Location
- Country: United States
- State: North Carolina
- County: Harnett County

Physical characteristics
- Source: Upper Little River divide
- • location: about 0.25 miles north of Ryes, North Carolina
- • coordinates: 35°26′22″N 078°59′45″W﻿ / ﻿35.43944°N 78.99583°W
- • elevation: 435 ft (133 m)
- Mouth: Cape Fear River
- • location: about 6 miles northeast of Boone Trail, North Carolina
- • coordinates: 35°28′36″N 078°55′28″W﻿ / ﻿35.47667°N 78.92444°W
- • elevation: 123 ft (37 m)
- Length: 7.00 mi (11.27 km)
- Basin size: 10.68 square miles (27.7 km^{2})
- • location: Cape Fear River
- • average: 11.90 cu ft/s (0.337 m^{3}/s) at mouth with Cape Fear River

Basin features
- Progression: Cape Fear River → Atlantic Ocean
- River system: Cape Fear River
- • left: unnamed tributaries
- • right: unnamed tributaries
- Bridges: Patterson Road, Cool Springs Road

= Camels Creek (Cape Fear River tributary) =

Stream in North Carolina, US

Camels Creek is a 7.00 mi long 2nd order tributary to the Cape Fear River in Harnett County, North Carolina.
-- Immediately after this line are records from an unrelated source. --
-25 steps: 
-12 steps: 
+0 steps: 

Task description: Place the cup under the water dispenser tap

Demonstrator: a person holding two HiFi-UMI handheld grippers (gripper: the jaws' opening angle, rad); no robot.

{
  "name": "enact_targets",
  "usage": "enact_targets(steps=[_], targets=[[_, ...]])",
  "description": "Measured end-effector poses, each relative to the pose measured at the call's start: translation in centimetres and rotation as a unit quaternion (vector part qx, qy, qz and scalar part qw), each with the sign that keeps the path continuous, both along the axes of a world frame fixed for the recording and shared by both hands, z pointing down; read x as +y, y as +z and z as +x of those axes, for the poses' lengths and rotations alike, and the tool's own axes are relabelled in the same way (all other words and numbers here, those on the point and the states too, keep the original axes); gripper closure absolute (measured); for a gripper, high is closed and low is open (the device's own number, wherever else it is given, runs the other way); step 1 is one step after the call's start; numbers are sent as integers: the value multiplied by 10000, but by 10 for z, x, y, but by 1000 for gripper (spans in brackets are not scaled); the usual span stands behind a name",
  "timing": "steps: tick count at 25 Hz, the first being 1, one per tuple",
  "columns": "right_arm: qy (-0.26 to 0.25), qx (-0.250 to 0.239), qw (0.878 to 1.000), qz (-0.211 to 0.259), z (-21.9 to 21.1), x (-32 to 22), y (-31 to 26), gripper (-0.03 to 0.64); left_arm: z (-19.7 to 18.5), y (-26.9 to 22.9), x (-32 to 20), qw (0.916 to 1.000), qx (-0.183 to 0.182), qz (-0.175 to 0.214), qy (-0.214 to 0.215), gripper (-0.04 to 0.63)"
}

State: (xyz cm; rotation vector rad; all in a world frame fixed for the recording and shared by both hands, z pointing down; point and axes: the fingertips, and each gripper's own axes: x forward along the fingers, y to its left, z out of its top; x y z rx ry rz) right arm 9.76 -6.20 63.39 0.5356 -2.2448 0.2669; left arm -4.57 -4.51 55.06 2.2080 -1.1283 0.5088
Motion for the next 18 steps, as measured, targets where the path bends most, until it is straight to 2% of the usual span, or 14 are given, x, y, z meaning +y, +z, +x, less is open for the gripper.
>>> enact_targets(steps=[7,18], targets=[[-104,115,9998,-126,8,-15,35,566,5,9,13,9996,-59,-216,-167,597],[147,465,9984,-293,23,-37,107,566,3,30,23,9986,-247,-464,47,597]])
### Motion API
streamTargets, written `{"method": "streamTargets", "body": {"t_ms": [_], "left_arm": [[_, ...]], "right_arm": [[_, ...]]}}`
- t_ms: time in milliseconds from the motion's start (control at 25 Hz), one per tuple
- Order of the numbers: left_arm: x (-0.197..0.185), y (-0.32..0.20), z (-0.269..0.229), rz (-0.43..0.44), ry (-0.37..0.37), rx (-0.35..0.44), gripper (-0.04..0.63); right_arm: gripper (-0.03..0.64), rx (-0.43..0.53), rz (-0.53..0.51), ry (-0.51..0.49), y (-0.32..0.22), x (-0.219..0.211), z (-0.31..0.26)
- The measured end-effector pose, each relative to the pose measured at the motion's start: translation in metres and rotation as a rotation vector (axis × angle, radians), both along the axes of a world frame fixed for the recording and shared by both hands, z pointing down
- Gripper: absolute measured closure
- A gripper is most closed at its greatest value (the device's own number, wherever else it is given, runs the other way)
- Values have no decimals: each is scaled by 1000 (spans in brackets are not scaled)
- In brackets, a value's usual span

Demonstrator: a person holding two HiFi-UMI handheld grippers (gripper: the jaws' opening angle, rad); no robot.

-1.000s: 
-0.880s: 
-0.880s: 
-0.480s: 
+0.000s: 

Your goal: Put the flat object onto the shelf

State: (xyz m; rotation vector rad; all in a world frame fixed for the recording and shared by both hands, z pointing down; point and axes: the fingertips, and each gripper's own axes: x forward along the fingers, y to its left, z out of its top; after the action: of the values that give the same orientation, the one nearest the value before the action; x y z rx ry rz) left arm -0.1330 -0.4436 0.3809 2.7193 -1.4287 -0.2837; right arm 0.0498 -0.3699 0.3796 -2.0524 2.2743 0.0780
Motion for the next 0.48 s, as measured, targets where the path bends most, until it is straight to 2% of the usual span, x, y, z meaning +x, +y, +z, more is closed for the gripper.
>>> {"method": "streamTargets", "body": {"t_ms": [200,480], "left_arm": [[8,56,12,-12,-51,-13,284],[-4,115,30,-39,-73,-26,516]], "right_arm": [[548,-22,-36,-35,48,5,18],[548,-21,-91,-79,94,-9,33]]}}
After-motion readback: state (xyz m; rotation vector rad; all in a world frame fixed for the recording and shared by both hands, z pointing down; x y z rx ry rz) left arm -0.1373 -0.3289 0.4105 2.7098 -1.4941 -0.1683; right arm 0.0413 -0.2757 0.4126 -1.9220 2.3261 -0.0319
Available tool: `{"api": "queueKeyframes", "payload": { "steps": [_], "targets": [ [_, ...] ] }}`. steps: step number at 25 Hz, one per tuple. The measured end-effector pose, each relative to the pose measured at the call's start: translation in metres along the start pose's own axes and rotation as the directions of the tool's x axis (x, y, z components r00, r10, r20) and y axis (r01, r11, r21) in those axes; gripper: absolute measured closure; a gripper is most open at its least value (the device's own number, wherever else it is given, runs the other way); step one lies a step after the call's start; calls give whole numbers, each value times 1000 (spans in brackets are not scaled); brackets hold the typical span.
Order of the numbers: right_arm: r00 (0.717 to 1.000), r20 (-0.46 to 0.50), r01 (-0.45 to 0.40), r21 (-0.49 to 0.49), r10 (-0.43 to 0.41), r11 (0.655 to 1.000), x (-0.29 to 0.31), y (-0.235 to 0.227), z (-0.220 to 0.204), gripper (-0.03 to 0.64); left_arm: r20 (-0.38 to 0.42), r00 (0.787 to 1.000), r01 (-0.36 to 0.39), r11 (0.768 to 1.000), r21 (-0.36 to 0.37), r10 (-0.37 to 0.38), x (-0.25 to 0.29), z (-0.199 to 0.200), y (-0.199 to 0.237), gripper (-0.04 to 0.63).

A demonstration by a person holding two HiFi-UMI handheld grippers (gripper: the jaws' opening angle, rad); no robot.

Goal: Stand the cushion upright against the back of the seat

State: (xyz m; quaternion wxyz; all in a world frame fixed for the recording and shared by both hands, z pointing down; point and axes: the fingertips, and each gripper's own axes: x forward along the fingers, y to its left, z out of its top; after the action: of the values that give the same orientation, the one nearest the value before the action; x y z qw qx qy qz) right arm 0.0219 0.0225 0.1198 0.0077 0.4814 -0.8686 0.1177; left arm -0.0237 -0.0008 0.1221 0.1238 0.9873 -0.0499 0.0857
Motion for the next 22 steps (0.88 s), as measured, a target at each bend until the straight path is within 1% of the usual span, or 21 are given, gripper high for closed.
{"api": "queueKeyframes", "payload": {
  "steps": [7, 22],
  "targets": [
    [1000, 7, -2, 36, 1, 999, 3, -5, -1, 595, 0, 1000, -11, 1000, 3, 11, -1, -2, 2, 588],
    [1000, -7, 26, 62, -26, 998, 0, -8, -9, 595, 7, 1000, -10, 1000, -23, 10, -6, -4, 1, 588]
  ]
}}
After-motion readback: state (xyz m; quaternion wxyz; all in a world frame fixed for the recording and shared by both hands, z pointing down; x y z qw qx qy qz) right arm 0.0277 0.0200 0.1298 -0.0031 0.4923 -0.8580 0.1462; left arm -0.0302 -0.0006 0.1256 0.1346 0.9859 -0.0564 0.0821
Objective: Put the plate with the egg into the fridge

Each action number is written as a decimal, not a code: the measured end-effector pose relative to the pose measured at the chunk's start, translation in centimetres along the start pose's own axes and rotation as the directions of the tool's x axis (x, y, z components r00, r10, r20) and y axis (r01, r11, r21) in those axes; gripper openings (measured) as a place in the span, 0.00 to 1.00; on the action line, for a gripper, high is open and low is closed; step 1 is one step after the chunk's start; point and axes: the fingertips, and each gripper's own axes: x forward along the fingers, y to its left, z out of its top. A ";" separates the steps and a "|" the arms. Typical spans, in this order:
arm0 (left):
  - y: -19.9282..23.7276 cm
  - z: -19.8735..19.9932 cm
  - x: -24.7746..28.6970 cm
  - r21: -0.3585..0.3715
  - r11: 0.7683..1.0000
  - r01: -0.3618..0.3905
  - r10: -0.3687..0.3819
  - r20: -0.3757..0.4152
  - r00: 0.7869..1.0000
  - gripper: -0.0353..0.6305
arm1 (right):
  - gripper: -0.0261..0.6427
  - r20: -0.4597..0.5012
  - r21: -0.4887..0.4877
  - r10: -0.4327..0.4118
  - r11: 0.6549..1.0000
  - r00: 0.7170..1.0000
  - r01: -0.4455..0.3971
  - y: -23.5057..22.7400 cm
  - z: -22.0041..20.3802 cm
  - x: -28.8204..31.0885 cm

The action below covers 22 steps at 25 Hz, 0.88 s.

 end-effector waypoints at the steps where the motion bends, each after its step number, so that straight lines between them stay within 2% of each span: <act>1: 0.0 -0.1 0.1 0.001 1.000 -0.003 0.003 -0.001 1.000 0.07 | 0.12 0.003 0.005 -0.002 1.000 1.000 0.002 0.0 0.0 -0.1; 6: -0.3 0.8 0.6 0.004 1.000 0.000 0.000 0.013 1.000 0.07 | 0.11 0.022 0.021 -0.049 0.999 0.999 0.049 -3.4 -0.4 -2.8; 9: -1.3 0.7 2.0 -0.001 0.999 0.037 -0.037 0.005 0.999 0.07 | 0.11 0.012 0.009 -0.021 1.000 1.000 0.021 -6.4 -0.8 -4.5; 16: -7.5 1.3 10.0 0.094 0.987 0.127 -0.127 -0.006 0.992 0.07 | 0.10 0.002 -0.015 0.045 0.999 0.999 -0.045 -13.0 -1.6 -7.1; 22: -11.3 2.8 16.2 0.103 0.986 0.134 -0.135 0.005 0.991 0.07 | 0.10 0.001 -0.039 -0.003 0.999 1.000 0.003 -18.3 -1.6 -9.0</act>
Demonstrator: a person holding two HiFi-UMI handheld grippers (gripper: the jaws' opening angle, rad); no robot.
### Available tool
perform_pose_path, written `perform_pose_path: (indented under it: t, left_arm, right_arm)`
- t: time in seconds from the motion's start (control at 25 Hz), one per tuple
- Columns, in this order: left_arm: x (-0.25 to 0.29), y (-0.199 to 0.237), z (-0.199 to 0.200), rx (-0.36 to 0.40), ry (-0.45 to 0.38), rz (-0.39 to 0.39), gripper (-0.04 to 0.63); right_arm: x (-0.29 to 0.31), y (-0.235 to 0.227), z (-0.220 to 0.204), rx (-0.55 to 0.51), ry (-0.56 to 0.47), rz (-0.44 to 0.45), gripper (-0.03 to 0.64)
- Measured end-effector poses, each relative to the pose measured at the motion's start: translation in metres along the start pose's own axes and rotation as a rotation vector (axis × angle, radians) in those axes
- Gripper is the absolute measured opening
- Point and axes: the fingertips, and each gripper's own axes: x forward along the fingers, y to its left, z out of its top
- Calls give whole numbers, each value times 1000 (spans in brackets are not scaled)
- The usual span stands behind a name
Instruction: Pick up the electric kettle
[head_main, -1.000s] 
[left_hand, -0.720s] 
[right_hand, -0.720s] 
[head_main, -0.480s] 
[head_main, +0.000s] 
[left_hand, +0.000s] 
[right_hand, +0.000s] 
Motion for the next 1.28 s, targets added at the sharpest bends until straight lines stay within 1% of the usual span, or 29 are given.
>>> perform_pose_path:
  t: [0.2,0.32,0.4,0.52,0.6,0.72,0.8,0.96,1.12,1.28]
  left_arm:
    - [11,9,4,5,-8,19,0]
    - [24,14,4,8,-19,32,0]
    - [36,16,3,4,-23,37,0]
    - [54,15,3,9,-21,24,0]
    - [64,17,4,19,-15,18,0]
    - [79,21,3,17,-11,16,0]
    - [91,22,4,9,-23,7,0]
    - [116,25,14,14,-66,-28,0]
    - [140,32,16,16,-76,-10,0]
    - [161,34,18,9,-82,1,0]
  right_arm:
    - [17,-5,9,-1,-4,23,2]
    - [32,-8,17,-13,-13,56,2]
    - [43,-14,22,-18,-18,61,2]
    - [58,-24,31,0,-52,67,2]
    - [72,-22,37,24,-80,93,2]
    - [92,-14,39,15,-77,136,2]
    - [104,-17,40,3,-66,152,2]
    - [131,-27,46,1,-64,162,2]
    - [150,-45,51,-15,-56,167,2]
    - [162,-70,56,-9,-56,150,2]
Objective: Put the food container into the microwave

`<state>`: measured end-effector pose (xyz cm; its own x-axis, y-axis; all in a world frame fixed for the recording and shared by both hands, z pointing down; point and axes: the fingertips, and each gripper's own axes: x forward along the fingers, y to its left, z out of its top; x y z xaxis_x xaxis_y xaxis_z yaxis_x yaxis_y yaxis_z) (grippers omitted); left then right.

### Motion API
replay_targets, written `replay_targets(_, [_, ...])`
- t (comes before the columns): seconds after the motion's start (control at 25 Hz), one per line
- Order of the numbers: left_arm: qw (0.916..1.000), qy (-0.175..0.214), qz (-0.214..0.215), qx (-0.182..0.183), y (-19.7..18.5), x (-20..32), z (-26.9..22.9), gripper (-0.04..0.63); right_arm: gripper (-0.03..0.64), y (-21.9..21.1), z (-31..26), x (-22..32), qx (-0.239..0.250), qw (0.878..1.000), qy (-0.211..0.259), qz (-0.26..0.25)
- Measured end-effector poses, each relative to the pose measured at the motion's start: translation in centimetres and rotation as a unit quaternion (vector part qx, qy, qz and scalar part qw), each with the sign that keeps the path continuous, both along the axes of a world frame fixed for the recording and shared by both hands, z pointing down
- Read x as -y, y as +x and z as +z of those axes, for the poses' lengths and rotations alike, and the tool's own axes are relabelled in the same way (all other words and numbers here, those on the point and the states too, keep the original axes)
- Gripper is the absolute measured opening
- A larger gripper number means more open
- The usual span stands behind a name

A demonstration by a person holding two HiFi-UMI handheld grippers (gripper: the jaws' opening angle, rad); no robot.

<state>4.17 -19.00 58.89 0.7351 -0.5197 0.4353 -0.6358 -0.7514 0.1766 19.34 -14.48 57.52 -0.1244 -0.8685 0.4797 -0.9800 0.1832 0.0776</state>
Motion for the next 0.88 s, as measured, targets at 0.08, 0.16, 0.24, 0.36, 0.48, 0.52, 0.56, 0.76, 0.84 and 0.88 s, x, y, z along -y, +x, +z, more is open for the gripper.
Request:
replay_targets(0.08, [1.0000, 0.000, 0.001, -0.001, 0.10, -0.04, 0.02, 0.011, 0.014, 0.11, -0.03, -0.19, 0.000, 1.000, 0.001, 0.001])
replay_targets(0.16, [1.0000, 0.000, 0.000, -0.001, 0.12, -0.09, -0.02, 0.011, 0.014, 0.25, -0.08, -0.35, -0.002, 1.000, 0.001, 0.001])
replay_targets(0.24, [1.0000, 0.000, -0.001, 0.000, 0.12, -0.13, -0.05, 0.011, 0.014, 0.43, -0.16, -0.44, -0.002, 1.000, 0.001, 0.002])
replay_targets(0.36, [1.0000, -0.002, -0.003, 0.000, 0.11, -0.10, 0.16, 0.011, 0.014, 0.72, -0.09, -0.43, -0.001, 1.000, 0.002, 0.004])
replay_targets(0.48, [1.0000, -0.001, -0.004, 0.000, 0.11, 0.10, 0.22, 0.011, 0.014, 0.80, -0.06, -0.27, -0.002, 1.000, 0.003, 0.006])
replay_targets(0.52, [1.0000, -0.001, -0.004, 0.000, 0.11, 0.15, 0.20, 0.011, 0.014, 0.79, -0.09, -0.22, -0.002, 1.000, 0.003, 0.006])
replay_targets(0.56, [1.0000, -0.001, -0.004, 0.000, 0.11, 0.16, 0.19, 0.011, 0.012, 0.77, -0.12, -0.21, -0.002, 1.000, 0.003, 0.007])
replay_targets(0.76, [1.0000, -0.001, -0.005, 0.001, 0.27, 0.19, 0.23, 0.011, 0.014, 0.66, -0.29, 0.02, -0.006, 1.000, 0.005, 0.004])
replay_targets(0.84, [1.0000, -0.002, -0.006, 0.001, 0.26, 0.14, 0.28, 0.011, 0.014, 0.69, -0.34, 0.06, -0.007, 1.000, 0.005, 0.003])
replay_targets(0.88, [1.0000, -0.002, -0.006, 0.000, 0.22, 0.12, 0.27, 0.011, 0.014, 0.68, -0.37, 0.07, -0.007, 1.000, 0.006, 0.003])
The lower reaches of this stream flow through Raven Rock State Park.

==Course==
Camels Creek rises about 0.25 miles north of Ryes, North Carolina, and then flows northeasterly to join the Cape Fear River about 6 miles northeast of Boone Trail, North Carolina.

==Watershed==
Camels Creek drains 10.68 sqmi of area, receives about 46.7 in/year of precipitation, has a wetness index of 403.85 and is about 57% forested.